• Description of the task: Required from the data below: the exact lines starting at the line containing "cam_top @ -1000" and ending at the line containing "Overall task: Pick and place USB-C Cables", with both ends kept and all pictures dropped.

• Data extracted from a collection:
──────────

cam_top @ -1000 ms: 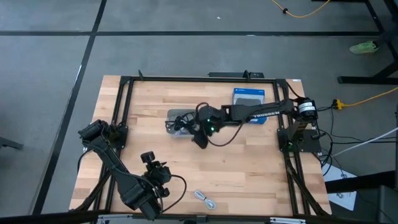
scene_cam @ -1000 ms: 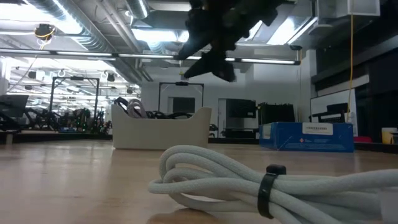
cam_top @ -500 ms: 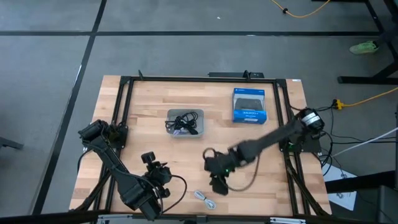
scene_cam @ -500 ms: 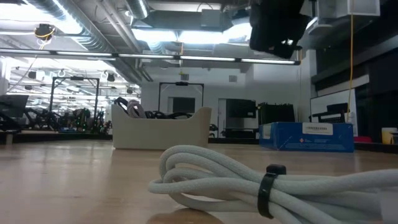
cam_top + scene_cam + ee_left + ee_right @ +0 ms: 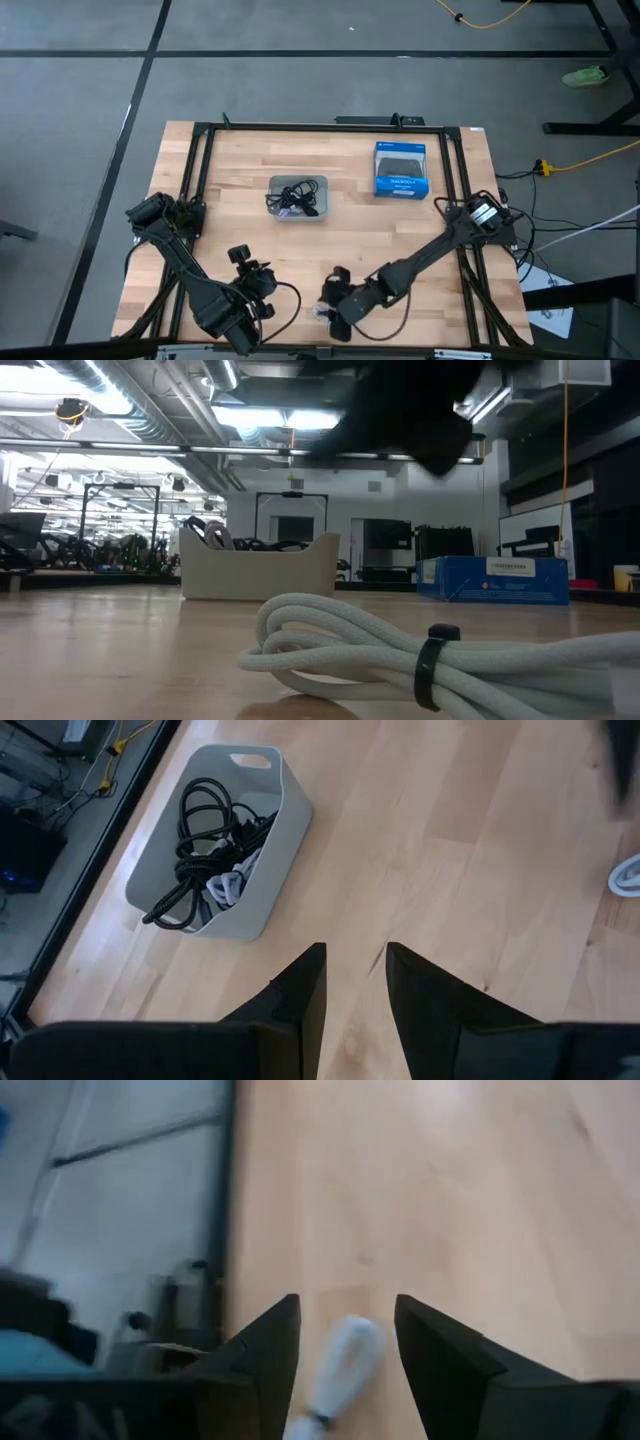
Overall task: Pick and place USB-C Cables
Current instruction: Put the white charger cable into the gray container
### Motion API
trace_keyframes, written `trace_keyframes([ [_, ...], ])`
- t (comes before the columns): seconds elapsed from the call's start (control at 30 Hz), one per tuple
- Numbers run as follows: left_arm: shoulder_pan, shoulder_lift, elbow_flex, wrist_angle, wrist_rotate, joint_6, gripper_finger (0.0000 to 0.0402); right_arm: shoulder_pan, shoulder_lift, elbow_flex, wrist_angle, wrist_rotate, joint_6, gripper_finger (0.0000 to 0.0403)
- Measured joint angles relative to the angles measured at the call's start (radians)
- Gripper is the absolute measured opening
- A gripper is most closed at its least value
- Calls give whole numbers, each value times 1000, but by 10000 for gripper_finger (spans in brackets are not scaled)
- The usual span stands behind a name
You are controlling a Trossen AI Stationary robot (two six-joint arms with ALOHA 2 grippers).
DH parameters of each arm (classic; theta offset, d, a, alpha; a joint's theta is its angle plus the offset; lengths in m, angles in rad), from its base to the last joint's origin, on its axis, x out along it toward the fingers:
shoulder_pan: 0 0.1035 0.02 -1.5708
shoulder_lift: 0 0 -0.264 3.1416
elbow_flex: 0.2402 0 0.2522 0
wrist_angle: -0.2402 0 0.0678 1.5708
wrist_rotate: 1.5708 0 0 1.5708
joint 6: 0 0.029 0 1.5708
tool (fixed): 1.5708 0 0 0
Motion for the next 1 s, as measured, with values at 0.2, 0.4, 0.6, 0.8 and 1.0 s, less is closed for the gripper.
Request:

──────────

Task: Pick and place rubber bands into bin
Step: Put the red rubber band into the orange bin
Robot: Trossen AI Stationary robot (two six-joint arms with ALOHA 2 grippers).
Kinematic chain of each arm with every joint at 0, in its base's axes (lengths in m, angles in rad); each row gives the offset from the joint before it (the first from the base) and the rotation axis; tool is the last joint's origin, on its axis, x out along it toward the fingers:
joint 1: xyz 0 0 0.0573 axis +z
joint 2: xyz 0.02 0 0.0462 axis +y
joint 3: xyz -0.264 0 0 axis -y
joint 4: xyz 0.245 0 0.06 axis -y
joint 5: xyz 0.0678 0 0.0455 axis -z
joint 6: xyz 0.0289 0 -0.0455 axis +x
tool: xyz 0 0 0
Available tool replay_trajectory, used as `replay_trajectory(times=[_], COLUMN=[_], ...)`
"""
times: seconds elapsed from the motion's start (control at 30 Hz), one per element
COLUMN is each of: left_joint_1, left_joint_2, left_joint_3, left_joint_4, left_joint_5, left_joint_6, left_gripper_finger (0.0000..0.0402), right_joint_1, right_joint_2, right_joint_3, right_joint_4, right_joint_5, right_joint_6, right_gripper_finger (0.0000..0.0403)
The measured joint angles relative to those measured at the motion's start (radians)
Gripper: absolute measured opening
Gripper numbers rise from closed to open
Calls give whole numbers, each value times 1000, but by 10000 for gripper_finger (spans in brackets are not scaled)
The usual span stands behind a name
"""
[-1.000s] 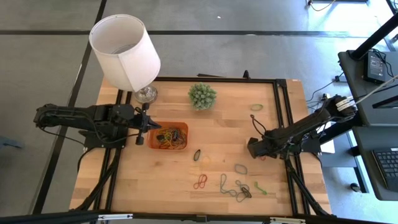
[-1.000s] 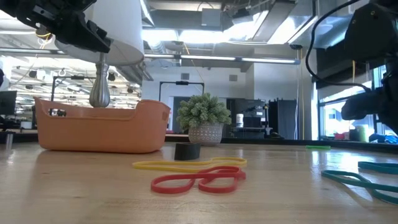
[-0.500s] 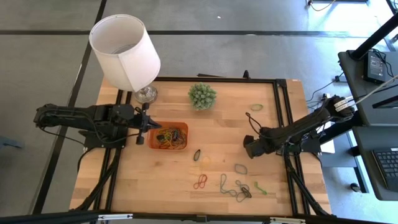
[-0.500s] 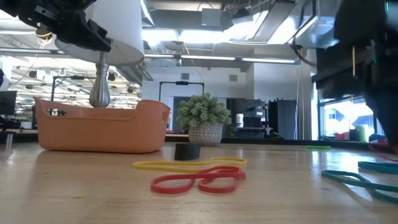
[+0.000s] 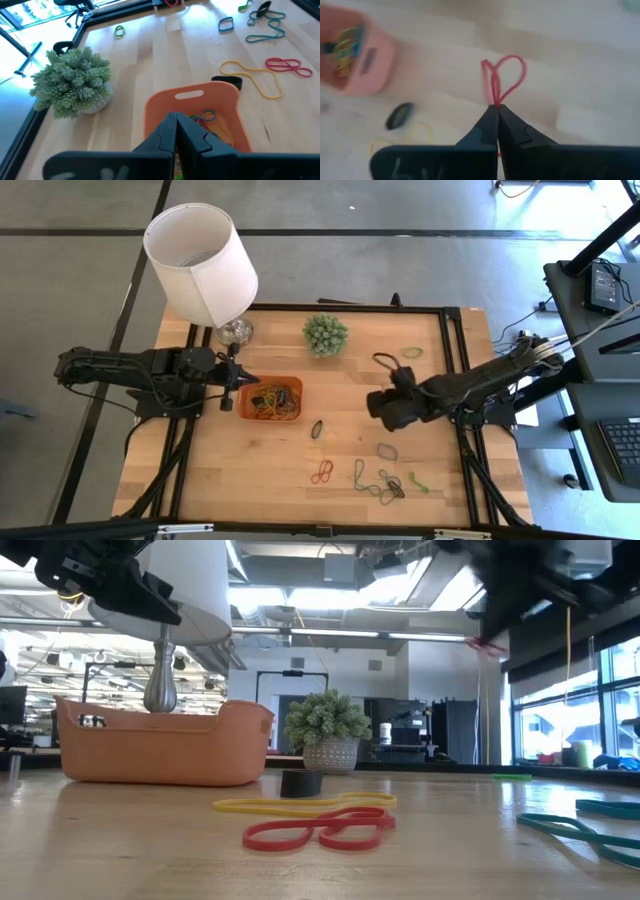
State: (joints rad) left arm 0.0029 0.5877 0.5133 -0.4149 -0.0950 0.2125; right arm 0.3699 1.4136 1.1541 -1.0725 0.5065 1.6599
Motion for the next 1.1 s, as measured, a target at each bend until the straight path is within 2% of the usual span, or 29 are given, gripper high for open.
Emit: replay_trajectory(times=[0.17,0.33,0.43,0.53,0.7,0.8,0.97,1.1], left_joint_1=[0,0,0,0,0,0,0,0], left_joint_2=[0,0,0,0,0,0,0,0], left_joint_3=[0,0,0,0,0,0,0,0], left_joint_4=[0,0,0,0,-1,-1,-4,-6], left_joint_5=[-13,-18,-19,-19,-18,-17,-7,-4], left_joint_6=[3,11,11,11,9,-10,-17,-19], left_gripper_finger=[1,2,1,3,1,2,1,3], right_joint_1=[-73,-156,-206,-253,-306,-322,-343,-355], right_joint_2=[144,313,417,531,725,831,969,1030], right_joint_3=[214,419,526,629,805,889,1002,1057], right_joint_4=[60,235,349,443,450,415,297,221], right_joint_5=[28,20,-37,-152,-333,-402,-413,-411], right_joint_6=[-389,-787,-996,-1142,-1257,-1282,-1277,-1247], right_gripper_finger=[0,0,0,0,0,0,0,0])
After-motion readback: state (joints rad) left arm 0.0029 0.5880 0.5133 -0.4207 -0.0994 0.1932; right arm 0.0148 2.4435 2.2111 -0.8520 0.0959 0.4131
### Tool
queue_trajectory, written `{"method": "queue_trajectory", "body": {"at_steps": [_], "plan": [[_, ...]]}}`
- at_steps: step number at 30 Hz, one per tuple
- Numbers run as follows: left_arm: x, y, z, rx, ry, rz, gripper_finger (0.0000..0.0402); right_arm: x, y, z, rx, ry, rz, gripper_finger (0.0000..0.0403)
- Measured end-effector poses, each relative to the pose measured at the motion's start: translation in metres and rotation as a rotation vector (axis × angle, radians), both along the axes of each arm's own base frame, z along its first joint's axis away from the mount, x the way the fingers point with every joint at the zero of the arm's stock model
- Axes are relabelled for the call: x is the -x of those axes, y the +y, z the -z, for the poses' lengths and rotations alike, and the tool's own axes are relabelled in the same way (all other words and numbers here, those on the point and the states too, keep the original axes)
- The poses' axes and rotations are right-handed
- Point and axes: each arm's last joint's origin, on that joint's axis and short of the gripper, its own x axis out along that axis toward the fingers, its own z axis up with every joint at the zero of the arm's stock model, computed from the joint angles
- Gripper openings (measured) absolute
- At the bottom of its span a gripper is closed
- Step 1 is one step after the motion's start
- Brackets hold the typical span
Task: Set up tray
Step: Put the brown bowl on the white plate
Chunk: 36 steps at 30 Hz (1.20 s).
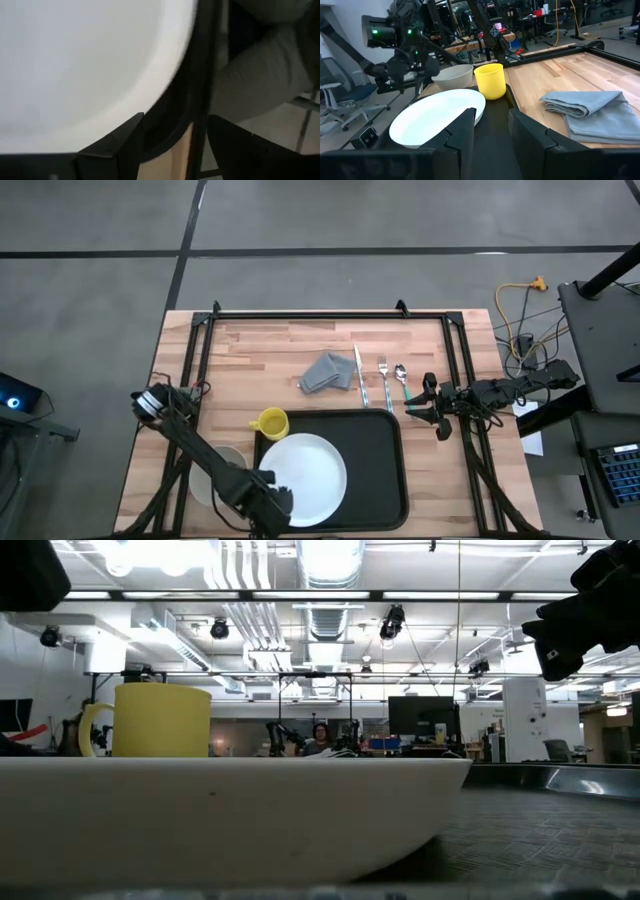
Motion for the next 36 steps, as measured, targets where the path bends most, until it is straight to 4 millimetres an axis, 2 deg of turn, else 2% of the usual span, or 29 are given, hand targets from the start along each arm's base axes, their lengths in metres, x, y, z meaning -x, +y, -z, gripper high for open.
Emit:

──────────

• Output below:
cam_top @ -1000 ms: 
scene_cam @ -1000 ms: 
cam_top @ -500 ms: 
scene_cam @ -500 ms: 
cam_top + scene_cam + ee_left + ee_right @ +0 ms: 
Overall task: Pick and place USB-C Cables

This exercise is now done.